▶ **Action item**
Nothing past the line containing "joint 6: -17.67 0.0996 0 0" belongs in the output. Copy exactly every line of the data below from the first up to and including it.

▶ **Recorded information**
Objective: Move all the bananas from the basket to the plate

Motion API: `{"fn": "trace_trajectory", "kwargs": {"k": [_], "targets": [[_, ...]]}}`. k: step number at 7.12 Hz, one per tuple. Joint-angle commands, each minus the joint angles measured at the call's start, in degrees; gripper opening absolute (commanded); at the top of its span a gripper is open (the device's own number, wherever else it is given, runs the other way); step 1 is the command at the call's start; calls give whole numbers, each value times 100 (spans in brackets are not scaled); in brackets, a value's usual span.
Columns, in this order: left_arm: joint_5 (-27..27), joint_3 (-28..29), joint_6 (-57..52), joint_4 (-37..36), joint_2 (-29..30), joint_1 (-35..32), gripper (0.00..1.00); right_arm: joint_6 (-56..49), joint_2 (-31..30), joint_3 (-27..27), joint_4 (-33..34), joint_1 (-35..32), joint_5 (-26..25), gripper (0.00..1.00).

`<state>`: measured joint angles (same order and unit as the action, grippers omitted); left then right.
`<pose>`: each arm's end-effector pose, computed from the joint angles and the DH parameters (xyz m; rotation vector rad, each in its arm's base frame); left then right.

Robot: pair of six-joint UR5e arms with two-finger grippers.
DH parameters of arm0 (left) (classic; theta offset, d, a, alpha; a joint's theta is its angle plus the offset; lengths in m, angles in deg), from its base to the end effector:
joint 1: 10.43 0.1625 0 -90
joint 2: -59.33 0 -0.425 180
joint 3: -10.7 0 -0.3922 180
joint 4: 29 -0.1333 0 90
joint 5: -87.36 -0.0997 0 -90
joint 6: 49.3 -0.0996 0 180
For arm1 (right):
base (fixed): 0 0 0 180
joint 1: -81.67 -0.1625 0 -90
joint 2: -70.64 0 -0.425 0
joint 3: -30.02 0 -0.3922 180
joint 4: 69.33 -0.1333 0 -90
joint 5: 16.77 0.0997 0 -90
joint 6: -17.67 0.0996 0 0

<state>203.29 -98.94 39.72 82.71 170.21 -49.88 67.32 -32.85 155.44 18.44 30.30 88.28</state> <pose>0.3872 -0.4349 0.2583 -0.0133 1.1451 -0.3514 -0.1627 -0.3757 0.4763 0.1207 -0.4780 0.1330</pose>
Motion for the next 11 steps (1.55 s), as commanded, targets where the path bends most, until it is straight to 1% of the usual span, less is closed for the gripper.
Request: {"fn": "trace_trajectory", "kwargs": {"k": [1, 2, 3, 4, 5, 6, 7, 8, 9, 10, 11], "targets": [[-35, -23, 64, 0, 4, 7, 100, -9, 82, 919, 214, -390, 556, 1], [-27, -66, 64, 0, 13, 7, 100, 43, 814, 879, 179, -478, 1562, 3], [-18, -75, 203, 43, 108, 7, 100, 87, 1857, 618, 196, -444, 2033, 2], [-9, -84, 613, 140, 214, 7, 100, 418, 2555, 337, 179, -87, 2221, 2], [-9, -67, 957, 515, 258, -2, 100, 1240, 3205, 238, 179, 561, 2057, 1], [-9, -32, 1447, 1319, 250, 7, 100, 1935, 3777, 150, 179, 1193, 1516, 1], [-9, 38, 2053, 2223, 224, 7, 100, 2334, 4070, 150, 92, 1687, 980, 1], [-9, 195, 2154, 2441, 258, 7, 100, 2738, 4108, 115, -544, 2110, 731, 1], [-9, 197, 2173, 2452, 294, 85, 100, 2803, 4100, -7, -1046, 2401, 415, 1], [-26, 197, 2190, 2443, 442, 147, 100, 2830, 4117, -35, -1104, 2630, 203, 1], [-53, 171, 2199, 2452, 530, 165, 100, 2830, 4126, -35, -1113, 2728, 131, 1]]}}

▶ **Response to this task**
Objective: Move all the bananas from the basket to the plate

Motion API: `{"fn": "trace_trajectory", "kwargs": {"k": [_], "targets": [[_, ...]]}}`. k: step number at 7.12 Hz, one per tuple. Joint-angle commands, each minus the joint angles measured at the call's start, in degrees; gripper opening absolute (commanded); at the top of its span a gripper is open (the device's own number, wherever else it is given, runs the other way); step 1 is the command at the call's start; calls give whole numbers, each value times 100 (spans in brackets are not scaled); in brackets, a value's usual span.
Columns, in this order: left_arm: joint_5 (-27..27), joint_3 (-28..29), joint_6 (-57..52), joint_4 (-37..36), joint_2 (-29..30), joint_1 (-35..32), gripper (0.00..1.00); right_arm: joint_6 (-56..49), joint_2 (-31..30), joint_3 (-27..27), joint_4 (-33..34), joint_1 (-35..32), joint_5 (-26..25), gripper (0.00..1.00).

`<state>`: measured joint angles (same order and unit as the action, grippers omitted); left then right.
`<pose>`: each arm's end-effector pose, computed from the joint angles and the DH parameters (xyz m; rotation vector rad, each in its arm's base frame); left then right.

Robot: pair of six-joint UR5e arms with two-finger grippers.
DH parameters of arm0 (left) (classic; theta offset, d, a, alpha; a joint's theta is its angle plus the offset; lengths in m, angles in deg), from its base to the end effector:
joint 1: 10.43 0.1625 0 -90
joint 2: -59.33 0 -0.425 180
joint 3: -10.7 0 -0.3922 180
joint 4: 29 -0.1333 0 90
joint 5: -87.36 -0.0997 0 -90
joint 6: 49.3 -0.0996 0 180
For arm1 (right):
base (fixed): 0 0 0 180
joint 1: -81.67 -0.1625 0 -90
joint 2: -70.64 0 -0.425 0
joint 3: -30.02 0 -0.3922 180
joint 4: 69.33 -0.1333 0 -90
joint 5: 16.77 0.0997 0 -90
joint 6: -17.67 0.0996 0 0

For this exercise, nothing more is required.